【トップインタビュー】
豊田合成宮﨑直樹社長、自動車EV化の流れ 当社にとってプラス
工業用品 2018-02-13

「自動車産業は100年に1度といわれる大転換期を迎えている。こうした環境変化を成長へのチャンスと捉えている」と語る豊田合成の宮﨑直樹社長。将来のさらなる成長をめざし、モジュール製品の開発強化や海外成長市場での事業基盤強化に、社内外の総力を結集して取り組んでいく。
■17年を振り返って
“先読み・積極果断”をキーワードに、将来を見据えた様々な取り組みに着手した。自動車産業が大変革の時代を迎えている中にあって、5年先、10年先をめざし、重点領域、重点商品、重点地域を見極めて、モノづくりに取り組むという、仕込みの1年だった。
自動車アナリストや環境・エネルギー問題の専門家など外部の優れた人材を招聘し、情報収集とネットワークの構築に取り組んだ。私自身も培った人脈を活用し多元的に情報収集を行った。今年は、こうした社内外の総力を結集してビジネスを展開していく。
■2017年度(3月期)の業績見通し
将来に向けての先行投資に加えて、新製品の立ち上げロスなどもあり、現時点、私自身が納得はしていない。今後は、挽回に向け全社の総力を上げて仕事に取り組んでいく。
海外は、タイを中心にアセアンが堅調だ。ブラジルも順調に推移している。重点市場である中国も比較的堅調だ。
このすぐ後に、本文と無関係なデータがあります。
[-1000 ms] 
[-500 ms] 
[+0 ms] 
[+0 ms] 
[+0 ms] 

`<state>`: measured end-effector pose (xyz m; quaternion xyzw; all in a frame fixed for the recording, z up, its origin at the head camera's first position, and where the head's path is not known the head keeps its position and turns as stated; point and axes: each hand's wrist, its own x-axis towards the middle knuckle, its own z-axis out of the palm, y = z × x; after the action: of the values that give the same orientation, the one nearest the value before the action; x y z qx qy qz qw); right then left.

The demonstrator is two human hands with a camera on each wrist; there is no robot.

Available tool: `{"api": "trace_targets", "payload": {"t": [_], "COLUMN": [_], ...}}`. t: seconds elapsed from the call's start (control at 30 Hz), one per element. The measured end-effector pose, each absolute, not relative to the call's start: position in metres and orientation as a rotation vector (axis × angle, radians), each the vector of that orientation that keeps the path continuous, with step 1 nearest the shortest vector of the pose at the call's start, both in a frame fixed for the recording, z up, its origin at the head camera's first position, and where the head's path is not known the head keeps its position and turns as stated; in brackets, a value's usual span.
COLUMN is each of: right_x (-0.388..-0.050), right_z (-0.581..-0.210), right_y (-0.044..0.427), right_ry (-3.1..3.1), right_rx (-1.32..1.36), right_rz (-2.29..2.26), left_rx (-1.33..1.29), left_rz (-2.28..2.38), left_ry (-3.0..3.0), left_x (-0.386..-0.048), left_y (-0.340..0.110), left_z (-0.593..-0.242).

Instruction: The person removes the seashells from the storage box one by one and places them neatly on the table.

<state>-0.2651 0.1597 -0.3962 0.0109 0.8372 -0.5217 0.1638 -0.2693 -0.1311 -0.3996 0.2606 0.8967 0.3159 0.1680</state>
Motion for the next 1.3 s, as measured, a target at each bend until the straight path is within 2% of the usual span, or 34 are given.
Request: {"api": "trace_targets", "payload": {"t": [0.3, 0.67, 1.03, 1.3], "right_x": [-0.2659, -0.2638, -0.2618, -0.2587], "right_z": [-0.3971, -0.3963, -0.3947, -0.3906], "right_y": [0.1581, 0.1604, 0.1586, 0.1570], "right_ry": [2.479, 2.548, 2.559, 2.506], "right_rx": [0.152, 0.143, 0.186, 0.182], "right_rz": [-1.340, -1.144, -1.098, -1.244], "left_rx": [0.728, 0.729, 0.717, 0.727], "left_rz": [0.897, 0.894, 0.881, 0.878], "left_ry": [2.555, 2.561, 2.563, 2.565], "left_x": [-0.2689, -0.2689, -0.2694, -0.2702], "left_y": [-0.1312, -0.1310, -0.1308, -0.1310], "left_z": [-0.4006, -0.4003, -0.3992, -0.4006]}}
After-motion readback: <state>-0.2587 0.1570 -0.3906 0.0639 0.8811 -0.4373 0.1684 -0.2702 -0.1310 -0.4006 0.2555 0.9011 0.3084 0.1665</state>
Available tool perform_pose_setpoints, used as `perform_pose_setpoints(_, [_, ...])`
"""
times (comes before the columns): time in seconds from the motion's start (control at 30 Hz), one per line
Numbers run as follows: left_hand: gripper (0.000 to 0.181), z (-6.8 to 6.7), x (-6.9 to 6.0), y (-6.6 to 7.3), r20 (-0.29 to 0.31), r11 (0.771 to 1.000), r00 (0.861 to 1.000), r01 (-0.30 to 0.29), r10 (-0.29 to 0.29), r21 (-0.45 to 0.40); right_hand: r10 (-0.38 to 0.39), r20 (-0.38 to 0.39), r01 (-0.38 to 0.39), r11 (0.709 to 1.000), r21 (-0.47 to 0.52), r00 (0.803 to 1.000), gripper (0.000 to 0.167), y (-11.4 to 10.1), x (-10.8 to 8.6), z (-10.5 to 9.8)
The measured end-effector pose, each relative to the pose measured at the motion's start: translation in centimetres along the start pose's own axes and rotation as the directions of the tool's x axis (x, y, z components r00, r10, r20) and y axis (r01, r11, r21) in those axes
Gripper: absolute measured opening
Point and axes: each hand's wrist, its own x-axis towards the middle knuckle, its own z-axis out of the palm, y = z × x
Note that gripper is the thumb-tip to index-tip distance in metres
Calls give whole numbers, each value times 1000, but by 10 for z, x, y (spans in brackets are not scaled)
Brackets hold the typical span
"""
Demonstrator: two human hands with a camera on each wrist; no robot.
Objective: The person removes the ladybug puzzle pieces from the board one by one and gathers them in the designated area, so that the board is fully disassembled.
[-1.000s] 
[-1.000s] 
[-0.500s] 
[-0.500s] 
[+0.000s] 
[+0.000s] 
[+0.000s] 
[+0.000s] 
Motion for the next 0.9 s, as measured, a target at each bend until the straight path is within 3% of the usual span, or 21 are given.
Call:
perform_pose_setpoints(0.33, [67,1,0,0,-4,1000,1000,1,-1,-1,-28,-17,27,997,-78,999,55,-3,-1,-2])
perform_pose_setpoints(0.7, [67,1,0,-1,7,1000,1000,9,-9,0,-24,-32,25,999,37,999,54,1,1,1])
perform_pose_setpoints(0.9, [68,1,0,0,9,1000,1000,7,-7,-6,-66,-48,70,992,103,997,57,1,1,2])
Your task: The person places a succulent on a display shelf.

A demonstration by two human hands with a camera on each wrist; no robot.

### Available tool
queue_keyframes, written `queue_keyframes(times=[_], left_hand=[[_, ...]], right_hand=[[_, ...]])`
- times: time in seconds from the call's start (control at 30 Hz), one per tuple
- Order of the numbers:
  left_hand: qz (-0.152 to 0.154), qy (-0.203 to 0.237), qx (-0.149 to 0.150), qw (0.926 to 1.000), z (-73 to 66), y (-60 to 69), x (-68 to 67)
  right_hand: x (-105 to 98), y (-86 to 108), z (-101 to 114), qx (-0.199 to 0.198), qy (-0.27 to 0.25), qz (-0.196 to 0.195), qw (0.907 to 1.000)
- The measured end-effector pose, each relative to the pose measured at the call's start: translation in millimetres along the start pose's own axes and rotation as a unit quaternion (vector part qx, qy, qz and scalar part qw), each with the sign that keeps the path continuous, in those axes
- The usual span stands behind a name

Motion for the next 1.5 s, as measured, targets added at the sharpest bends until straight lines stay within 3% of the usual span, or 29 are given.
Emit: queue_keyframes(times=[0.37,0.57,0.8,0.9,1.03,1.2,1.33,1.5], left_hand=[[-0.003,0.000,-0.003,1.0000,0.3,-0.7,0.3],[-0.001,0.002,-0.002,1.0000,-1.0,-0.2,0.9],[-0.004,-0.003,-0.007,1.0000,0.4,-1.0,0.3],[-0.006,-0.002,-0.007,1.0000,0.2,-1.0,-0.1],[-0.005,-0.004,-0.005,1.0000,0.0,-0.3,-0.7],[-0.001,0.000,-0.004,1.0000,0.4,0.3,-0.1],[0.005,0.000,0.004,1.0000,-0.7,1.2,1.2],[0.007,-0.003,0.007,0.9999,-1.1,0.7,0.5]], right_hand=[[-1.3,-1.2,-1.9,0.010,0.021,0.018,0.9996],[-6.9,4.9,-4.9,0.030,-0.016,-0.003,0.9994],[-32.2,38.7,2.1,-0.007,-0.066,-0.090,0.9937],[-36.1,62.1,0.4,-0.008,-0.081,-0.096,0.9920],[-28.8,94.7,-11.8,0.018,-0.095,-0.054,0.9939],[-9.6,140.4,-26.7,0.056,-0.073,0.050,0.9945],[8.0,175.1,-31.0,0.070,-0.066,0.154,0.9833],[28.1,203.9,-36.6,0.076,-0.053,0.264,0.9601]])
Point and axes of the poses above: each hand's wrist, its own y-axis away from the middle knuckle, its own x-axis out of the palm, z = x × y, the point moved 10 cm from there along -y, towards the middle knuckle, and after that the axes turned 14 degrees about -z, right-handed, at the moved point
一方、当社収益の半分を占めるアメリカ、メキシコ、カナダは、期待していたほどの伸びを見せなかった。欧州は黒字への転換に苦戦している。
昨年初頭は、トランプ政権の登場で米州事業にどんな影響が出るか懸念していたが、法人税の引き下げが実施されるなど、現状はプラス効果が出ている。今後のNAFTA交渉の行方を見守っている。
製品面では、自動車のセーフティ製品であるエアバッグやハンドルが好調だった。特にエアバッグは今後も市場拡大が見込める製品として期待している。樹脂フィラーパイプも金属素材からの置き換えで販売が拡大している。自動車メーカーの軽量化ニーズに対応した製品として、今後も成長していくだろう。
■自動車EV化の影響と対応
燃料ホースなどエンジン回りの製品が影響を受けるが、売上高の1割ほどなのでさほど影響はない。それに国や地域によっては、まだ内燃機関の自動車は伸びるだろう。
自動車のEV化では、これまで以上に軽量化、静粛性が求められるだろう。当社の主力製品であるウェザーストリップは、静粛性や快適性に貢献する。また樹脂素材製品の提案で、軽量化でも高い実績を持っている。従来から、こうした自動車メーカーのニーズに応え信頼を得てきた。これからは、技術力をさらに向上させることで、EV化の流れが当社にとってプラスになるようにしていく。
ハンドル回りやフロント部の樹脂内装材を扱っているので、電子機器を内蔵したモジュール製品の開発も強化していく。